Он сложил карту. Кирилл свернул и свою, сунул в карман пиджака.

— Конечно, отряд твой особый. Военная разведка, и все такое, — сдвинул густые брови Лещев, и оттого показалось, что светлые его глаза потемнели. — Тут и мы тебе в помощь, — добавил он. — Начинайте.

Все поднялись.

В избу быстро вошел длинный худощавый майор, который вчера распорядился, чтоб пост пропустил Кирилла, Ивашкевича и Пашу. Кирилл узнал его. Тот был взволнован.

— Роза прискакала. Одна. Караул у Верхов перехватил.

— Что? — Расширившиеся глаза Лещева как бы требовали, чтоб майор повторил сказанное. Но майор молчал. Он торопливо вышел.

Лещев, потрясенный, широко ступая, последовал за ним.

У дерева человек в ватнике, с автоматом через грудь, с трудом удерживал под уздцы гнедого коня — будто ветром раскидана грива, удила покрыты седой пеной и по бокам бьются стремена. Перебирая задними ногами, дрожа напряженными мышцами, конь задрал голову, яростно разъяв вздрагивавшие губы в черных крапушках, и от них тел пар. Глаза в лиловых молниях, страшно подойти. Видно было, какая у коня горячая кожа, и мокрая, и по крутому медному крупу пробегала дрожь.
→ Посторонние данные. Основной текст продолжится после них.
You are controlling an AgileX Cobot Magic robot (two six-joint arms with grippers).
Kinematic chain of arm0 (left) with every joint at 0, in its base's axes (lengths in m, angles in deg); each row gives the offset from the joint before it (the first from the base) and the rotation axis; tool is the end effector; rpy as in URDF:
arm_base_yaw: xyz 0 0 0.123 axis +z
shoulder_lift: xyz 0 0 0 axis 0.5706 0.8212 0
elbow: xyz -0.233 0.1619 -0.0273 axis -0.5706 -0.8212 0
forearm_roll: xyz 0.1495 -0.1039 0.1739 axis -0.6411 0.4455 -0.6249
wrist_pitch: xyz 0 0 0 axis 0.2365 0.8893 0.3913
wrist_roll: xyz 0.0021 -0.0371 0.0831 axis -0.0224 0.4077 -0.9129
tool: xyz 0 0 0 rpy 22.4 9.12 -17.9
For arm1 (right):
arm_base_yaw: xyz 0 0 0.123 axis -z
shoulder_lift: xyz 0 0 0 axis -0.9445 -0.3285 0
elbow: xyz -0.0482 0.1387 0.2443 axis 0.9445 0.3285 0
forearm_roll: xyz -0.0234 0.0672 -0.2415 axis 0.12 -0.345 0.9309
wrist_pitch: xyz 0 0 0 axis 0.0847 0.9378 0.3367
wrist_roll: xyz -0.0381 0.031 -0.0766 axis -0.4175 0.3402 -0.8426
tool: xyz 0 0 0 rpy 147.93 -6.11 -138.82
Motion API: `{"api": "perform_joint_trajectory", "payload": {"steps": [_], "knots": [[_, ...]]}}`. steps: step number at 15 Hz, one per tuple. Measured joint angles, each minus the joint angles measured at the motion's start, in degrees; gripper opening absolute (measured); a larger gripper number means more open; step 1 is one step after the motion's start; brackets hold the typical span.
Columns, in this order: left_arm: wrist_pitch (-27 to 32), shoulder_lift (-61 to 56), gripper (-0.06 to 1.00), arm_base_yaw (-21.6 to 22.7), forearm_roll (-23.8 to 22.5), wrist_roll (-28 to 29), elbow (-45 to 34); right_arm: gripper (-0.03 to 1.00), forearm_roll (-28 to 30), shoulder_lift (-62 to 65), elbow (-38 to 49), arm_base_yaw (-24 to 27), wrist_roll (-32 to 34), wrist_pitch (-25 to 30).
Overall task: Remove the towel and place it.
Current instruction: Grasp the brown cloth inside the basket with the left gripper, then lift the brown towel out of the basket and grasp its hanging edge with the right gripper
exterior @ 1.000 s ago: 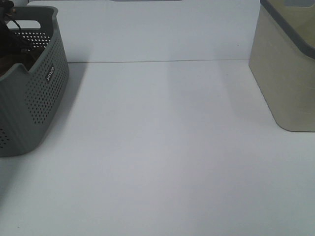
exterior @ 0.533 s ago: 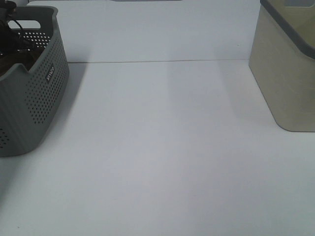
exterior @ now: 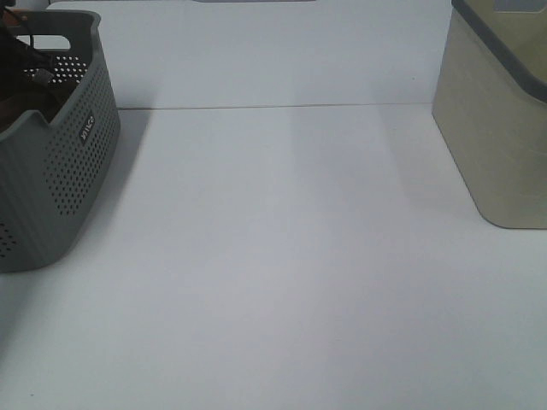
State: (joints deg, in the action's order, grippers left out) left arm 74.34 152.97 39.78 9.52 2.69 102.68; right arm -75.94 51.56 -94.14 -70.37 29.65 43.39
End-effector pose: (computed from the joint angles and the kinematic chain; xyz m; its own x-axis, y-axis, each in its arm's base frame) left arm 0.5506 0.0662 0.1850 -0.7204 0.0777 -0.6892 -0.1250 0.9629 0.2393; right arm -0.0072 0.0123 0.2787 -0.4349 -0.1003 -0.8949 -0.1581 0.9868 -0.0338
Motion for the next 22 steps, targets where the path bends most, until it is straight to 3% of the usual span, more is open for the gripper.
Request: {"api": "perform_joint_trajectory", "payload": {"steps": [4,11,13,14,22], "knots": [[3.44,-5.10,0.00,0.00,0.92,-0.06,0.00,0.69,0.00,0.00,0.00,0.00,0.00,0.00],[6.42,-19.31,0.00,-0.80,11.29,-6.70,0.00,0.69,0.00,0.00,0.00,0.00,0.00,0.00],[6.42,-23.49,0.00,-3.44,11.86,-9.00,0.06,0.69,0.00,0.00,0.00,0.00,0.00,0.00],[6.19,-27.73,0.00,-7.33,12.32,-10.54,0.06,0.69,0.06,0.00,0.00,0.00,0.00,0.00],[6.59,-41.31,0.00,-22.17,13.98,-10.77,0.06,0.69,0.06,0.00,0.00,0.00,0.00,0.00]]}}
— Беда, — остановился Лещев, глядя на тревожно дыбившегося коня. — С Трофимом беда.

Он тяжело опустился на единственную ступеньку крыльца.

8

Когда они выбрались наконец из густой рощи, сумерки немного посветлели, будто вечер сюда еще не дошел. Всадники поравнялись и двинулись рядом. Из-под копыт лошадей вырывался сухой и короткий треск валежника, и каждый раз это заставляло всадников настораживаться. Теперь они ехали вдоль вересковых кустарников, неуклюже выползавших из ложбины. Лошади, учуяв прохладу воды, вытянули шею и тихо заржали.
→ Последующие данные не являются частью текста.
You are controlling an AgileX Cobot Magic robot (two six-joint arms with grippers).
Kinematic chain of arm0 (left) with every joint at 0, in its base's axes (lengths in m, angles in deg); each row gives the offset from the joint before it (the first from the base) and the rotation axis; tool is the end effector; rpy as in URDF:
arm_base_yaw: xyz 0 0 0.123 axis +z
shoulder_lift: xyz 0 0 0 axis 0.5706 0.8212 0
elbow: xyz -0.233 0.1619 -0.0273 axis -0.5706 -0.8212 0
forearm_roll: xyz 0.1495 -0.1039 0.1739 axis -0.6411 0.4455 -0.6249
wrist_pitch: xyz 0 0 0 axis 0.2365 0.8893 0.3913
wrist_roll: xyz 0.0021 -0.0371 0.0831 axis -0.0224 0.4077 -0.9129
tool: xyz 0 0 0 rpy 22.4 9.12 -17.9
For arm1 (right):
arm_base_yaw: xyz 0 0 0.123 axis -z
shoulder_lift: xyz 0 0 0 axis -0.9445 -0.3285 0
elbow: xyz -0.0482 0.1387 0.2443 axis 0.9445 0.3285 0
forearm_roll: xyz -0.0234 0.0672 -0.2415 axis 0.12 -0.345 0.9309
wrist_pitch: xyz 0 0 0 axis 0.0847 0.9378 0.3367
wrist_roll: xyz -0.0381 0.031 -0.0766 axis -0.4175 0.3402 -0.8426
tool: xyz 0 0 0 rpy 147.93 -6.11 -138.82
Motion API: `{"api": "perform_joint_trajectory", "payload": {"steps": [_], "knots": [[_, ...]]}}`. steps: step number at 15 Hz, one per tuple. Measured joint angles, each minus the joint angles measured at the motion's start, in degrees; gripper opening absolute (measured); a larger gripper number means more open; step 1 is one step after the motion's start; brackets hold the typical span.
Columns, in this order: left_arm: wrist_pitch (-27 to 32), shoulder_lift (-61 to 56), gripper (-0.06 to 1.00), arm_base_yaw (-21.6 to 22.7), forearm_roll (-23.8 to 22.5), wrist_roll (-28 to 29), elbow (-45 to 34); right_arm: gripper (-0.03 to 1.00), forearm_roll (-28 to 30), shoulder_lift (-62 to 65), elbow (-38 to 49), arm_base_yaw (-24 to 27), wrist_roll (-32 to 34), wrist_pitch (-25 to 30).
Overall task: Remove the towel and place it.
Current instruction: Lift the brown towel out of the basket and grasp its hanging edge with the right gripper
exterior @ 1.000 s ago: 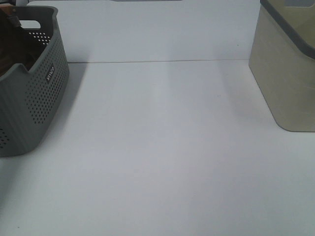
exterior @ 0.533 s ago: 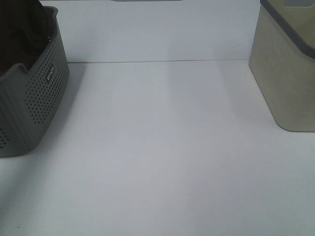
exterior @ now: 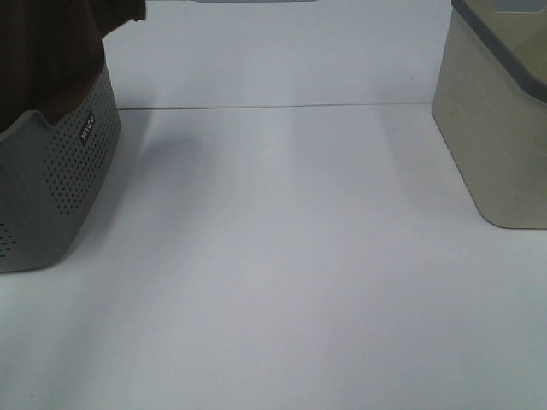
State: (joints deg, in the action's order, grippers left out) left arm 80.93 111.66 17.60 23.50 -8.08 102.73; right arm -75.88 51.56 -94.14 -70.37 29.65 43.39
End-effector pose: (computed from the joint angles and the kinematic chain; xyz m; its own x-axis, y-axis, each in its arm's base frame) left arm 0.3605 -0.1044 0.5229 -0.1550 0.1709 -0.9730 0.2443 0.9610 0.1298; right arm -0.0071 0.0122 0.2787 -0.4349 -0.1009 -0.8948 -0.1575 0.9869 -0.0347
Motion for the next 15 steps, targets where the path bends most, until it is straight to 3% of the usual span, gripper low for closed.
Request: {"api": "perform_joint_trajectory", "payload": {"steps": [3,5,8,11,13,15], "knots": [[3.09,-1.20,0.00,-5.33,0.46,-0.69,0.00,0.69,0.00,-0.17,0.00,0.00,0.00,0.00],[7.79,-1.32,0.00,-12.89,0.92,-2.18,0.00,0.69,-0.29,-3.61,0.00,0.00,0.00,0.06],[9.11,-1.32,0.00,-19.25,0.97,-2.35,0.00,0.69,-4.76,-11.75,0.00,0.00,0.00,-0.17],[9.85,-1.32,0.00,-23.95,1.43,-2.35,0.00,0.69,-14.55,-23.95,-0.34,0.00,-3.55,-1.26],[9.74,-1.15,0.00,-25.67,2.23,-2.35,0.00,0.69,-23.15,-32.54,-0.63,0.00,-10.83,-1.83],[8.77,0.29,0.00,-26.30,4.47,-2.35,0.00,0.68,-33.69,-40.74,-0.63,0.00,-22.06,-3.27]]}}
— Слушай, Трофим. Свернуть бы в Турчину балку, — сказал худенький пучеглазый паренек в выцветшей добела солдатской пилотке. — Попоить бы…
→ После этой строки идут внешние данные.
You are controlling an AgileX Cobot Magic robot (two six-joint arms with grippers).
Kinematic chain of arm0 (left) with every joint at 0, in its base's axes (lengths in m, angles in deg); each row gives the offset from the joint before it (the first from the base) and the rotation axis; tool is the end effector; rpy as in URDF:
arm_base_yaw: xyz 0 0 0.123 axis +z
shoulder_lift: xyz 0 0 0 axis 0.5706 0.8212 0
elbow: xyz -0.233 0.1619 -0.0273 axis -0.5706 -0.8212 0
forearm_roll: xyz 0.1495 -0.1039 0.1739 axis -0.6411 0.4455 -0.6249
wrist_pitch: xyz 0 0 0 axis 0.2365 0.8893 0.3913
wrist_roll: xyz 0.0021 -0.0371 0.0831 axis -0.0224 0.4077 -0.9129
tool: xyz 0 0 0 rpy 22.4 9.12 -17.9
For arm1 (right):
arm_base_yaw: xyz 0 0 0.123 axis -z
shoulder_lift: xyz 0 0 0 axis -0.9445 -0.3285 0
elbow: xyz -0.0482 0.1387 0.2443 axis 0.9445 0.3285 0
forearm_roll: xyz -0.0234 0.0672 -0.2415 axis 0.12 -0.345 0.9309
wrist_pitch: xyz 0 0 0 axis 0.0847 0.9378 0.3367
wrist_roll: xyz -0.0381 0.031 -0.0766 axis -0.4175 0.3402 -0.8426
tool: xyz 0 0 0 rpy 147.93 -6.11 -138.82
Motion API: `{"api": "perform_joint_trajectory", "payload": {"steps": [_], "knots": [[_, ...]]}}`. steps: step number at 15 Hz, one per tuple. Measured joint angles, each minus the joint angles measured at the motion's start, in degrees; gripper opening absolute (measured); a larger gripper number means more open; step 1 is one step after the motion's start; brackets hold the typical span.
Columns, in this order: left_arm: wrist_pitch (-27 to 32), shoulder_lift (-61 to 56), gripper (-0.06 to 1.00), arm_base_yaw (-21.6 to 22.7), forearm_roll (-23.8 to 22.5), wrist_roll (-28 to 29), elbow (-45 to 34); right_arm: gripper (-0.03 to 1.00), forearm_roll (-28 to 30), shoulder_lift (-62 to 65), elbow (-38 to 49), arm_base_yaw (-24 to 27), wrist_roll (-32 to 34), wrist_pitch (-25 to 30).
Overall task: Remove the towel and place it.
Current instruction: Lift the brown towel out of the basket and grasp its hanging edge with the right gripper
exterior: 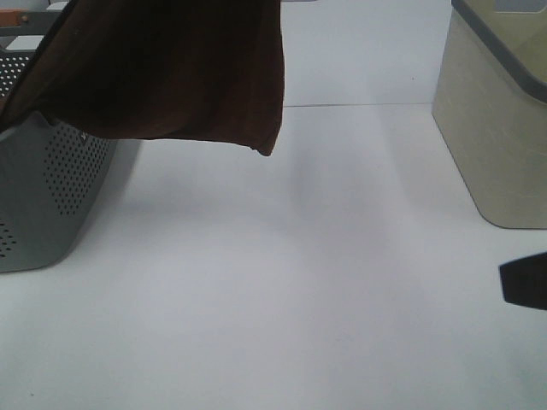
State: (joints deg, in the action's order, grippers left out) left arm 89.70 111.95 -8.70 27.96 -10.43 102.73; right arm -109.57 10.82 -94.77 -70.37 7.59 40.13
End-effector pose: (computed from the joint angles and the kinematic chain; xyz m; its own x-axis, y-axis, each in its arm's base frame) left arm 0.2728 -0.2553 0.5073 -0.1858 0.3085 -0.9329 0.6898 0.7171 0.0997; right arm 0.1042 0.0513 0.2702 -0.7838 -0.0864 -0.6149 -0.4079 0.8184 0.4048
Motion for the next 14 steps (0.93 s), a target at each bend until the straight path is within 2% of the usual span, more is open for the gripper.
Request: {"api": "perform_joint_trajectory", "payload": {"steps": [3,4,10,11,14], "knots": [[-2.41,2.69,0.00,0.06,3.44,0.00,0.00,0.67,-20.11,-9.80,-0.92,0.00,-20.97,-3.09],[-3.61,2.98,0.00,0.06,4.47,0.00,0.00,0.67,-25.15,-12.20,-1.89,0.00,-28.76,-3.95],[-11.23,2.98,0.00,0.06,8.77,0.00,0.00,0.67,-41.20,-24.92,-7.56,0.00,-55.18,-10.77],[-11.57,2.98,0.00,0.06,8.77,0.00,0.00,0.67,-42.86,-26.01,-7.68,0.00,-57.64,-10.89],[-12.32,3.04,0.00,0.06,8.94,0.00,0.00,0.67,-53.57,-32.54,-7.73,-0.97,-73.17,-10.83]]}}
Трофим Масуров, тоже в пилотке, синей, какие носят летчики, в синих галифе и сапогах с подвернутыми голенищами, не откликнулся. Пучеглазый паренек посмотрел на него. Тот поскреб ногтем нос. «И чего тут думать», — не понимал пучеглазый. Он знал привычку Масурова — размышляя, почесывать пальцем нос.

— Сам понимаешь, пока не стемнеет, нельзя на видное, — сказал Масуров. — Может, не одни мы с тобой в лесу. — Подумал с минуту. — Да ничего не поделать, до утра где ж поить. Давай, Витька. Свернем.

Подобрав поводья, повернули в Турчину балку. Внизу, по дну ложбины, протекала речушка. Вода неслась быстро, шумно хлюпая, перепрыгивая через лежавшую поперек черную корягу, через камни, раскиданные в середине русла, через длинные ветви ивы, припавшей к берегу. Всадники опустили поводья. Лошади вступили в речушку и долгими глотками тянули темно-синюю воду. Потом оторвали головы от воды, и с отвисших мокрых губ, как белые горошины, неслышно падали капли.

Всадники тронули лошадей и медленно отъехали от Турчиной балки.

У Трофима Масурова шершавое, коричневое от ветра лицо с крепким подбородком, короткие темные волосы, отдавали запахом леса. Масурову лет двадцать восемь. Неторопливые, скупые движения, спокойный, негромкий голос, непринужденная мягкая улыбка — он казался бы медлительным, даже слишком медлительным, если б не глаза, в которых сквозила добрая и твердая сила, если б не решительность, чувствовавшаяся в его словах и поступках.

Они ехали уже полчаса после того, как от балки снова повернули в лес.

— Слушай, Трофим. А не сбились мы? — Витька попридержал лошадь, оглядывался.